#### TASK TO COMPLETE:
Only one span of the listing below should come back. It runs from the line with "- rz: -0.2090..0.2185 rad" through the line with "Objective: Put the", and each of its lines must be reproduced exactly.

=== Section Start ===

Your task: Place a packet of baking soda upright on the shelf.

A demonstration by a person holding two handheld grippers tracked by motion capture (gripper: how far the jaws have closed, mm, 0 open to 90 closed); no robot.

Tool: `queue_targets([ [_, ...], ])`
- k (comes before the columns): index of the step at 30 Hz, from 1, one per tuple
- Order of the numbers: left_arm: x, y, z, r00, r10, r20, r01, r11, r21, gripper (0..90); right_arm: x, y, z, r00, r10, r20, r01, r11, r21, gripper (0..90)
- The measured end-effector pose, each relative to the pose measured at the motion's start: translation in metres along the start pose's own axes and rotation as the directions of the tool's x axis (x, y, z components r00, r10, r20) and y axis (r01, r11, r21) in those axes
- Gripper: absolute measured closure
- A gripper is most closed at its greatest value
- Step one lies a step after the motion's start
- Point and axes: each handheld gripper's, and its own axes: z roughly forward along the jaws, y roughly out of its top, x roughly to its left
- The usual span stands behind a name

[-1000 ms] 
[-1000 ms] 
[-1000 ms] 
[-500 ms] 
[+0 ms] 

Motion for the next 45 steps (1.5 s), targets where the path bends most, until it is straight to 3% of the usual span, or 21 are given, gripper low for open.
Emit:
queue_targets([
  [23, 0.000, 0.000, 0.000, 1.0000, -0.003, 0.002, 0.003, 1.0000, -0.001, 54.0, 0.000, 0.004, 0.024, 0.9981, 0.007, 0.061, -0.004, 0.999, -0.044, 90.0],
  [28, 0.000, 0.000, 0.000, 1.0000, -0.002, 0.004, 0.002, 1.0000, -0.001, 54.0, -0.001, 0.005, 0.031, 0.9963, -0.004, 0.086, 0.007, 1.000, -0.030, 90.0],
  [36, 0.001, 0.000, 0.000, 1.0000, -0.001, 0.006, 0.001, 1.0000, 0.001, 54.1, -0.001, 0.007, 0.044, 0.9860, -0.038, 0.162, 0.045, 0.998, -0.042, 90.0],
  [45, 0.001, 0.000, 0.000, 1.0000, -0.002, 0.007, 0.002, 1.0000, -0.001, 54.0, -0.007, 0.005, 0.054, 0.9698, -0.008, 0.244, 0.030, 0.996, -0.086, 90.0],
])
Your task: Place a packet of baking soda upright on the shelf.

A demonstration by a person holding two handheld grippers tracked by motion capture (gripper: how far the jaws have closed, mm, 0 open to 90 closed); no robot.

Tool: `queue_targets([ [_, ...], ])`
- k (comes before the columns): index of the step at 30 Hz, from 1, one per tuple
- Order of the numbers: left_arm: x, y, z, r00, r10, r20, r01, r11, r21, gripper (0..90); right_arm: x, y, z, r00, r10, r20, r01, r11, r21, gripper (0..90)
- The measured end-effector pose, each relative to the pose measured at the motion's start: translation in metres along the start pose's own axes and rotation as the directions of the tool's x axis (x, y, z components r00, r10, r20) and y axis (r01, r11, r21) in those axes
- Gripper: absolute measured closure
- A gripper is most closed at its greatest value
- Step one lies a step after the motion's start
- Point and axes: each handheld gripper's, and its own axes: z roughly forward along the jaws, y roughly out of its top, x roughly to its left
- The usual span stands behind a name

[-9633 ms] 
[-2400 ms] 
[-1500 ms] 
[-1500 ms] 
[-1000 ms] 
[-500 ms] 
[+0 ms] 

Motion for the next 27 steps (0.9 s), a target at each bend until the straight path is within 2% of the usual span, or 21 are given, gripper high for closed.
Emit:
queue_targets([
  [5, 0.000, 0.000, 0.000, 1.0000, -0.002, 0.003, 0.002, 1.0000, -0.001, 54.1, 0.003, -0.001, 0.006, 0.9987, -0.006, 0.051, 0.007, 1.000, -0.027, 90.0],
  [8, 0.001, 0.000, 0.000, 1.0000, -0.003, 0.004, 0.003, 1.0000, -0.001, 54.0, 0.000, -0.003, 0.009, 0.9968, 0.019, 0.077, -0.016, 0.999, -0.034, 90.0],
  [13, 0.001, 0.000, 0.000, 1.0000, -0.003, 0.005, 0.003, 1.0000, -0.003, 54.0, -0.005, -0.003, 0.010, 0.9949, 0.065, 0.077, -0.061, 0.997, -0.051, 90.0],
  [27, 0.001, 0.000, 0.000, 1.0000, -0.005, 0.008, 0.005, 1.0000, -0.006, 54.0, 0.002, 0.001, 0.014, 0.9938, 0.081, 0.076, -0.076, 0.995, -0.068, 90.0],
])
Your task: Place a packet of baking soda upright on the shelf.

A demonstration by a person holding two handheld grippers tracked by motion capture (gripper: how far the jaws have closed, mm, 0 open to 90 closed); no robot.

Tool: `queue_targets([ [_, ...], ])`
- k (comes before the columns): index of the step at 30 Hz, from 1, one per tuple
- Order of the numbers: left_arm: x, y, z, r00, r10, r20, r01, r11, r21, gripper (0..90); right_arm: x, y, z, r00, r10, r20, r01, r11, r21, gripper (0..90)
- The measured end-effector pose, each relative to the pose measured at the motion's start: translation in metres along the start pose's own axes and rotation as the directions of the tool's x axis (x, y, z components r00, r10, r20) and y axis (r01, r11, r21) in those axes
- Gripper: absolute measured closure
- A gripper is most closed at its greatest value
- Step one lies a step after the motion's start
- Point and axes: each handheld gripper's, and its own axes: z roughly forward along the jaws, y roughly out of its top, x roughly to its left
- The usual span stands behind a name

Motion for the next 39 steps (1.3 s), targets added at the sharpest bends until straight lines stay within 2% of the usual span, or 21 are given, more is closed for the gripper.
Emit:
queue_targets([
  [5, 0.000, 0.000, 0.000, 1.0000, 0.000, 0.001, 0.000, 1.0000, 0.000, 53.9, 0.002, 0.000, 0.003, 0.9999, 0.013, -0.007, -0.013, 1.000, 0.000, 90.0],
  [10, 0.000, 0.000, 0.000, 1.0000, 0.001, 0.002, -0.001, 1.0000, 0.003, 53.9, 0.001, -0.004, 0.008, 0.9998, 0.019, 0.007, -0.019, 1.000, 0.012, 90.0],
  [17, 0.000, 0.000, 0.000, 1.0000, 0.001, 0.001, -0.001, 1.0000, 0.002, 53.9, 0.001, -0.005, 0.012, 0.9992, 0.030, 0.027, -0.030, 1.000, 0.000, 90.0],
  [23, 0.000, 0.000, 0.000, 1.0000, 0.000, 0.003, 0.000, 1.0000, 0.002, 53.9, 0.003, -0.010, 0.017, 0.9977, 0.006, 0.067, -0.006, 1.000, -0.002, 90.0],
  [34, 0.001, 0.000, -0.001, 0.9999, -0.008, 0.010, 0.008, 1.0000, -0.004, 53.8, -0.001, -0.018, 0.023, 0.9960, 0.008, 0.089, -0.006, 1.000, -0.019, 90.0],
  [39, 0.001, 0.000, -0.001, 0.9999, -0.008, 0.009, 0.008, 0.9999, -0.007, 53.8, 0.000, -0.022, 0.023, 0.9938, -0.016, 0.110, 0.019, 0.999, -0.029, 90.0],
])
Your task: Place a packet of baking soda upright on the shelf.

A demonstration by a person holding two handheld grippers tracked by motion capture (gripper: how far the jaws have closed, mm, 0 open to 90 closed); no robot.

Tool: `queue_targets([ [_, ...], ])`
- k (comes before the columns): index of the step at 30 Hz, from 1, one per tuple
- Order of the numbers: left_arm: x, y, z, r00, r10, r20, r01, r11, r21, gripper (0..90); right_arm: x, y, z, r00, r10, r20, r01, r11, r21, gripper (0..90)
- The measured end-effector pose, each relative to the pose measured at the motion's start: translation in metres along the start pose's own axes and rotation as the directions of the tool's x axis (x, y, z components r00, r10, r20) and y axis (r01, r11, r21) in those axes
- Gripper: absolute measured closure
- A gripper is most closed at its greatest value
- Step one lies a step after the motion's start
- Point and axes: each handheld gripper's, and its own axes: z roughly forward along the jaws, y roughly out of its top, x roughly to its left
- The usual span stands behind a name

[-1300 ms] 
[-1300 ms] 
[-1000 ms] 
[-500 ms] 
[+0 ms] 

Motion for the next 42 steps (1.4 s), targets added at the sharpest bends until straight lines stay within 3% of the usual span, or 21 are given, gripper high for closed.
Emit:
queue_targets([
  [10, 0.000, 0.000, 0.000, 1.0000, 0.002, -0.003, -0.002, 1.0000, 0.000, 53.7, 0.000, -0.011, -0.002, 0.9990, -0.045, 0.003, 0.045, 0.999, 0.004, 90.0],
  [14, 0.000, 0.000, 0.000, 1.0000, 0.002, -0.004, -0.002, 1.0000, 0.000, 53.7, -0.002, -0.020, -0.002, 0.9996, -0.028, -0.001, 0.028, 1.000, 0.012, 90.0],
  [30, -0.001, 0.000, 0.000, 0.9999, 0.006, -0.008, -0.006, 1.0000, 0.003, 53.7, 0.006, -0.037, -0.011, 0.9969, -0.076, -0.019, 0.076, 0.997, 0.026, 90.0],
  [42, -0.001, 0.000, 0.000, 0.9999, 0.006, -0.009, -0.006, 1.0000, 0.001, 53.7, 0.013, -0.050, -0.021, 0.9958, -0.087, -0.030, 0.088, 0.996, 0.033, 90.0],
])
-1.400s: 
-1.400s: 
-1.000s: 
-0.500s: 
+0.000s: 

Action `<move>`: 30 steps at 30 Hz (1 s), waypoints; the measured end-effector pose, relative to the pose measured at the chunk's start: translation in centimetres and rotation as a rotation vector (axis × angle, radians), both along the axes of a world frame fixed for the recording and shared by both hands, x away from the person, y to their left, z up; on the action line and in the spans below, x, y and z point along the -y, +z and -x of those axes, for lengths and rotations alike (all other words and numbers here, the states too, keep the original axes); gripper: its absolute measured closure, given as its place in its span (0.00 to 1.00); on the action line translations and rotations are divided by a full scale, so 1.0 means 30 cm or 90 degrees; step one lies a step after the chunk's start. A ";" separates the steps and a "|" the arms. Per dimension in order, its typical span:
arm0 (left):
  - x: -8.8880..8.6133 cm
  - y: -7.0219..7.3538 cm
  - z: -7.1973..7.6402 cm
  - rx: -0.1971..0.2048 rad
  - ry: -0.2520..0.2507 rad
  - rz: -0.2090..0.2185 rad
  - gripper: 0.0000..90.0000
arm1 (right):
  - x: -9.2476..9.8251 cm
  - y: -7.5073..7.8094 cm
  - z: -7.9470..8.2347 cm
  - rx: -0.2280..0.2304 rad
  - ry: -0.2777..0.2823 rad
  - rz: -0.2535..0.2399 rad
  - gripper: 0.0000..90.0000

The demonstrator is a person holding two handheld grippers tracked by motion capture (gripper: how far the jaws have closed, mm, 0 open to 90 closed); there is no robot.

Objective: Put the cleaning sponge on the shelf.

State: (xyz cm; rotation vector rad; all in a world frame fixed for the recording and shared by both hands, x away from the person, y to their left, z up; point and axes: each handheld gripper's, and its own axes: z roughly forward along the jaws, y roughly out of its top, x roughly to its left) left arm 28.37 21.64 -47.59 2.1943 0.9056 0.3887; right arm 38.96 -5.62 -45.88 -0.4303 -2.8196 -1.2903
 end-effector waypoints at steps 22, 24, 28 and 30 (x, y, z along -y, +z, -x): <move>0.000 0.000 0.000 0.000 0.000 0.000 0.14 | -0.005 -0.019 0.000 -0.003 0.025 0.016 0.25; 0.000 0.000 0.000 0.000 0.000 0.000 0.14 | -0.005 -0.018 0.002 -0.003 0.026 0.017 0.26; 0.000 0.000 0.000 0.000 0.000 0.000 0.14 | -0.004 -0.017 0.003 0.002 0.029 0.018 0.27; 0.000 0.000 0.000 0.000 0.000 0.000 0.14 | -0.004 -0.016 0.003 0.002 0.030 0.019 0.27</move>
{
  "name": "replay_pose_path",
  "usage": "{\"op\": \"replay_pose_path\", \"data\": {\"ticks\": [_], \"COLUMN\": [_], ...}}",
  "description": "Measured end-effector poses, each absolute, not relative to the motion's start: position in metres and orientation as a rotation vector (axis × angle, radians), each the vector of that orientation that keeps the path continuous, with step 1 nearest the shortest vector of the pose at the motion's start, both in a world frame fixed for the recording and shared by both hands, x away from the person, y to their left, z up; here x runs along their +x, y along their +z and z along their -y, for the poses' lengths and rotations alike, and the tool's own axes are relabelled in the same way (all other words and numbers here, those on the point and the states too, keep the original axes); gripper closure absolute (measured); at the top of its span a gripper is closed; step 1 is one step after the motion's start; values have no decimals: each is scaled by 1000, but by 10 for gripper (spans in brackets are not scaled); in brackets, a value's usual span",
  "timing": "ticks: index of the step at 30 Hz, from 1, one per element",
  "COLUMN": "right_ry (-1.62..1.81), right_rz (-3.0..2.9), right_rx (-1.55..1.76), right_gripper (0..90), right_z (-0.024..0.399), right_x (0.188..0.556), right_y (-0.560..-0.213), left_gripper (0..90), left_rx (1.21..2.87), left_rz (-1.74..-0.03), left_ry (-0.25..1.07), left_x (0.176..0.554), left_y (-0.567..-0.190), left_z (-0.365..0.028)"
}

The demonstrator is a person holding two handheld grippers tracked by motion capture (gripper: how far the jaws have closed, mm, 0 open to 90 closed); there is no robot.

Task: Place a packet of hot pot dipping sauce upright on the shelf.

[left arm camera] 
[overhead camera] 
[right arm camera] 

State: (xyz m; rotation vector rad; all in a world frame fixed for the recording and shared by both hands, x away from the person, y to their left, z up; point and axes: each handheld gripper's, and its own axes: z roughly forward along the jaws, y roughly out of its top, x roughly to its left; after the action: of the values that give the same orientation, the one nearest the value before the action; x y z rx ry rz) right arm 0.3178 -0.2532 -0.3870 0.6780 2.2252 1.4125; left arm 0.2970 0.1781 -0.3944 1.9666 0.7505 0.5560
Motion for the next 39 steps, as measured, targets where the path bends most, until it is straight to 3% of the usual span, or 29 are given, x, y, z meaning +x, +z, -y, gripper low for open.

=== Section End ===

#### SOLUTION:
  - rz: -0.2090..0.2185 rad
  - gripper: 0.0000..90.0000
arm1 (right):
  - x: -9.2476..9.8251 cm
  - y: -7.5073..7.8094 cm
  - z: -7.9470..8.2347 cm
  - rx: -0.2280..0.2304 rad
  - ry: -0.2777..0.2823 rad
  - rz: -0.2535..0.2399 rad
  - gripper: 0.0000..90.0000

The demonstrator is a person holding two handheld grippers tracked by motion capture (gripper: how far the jaws have closed, mm, 0 open to 90 closed); there is no robot.

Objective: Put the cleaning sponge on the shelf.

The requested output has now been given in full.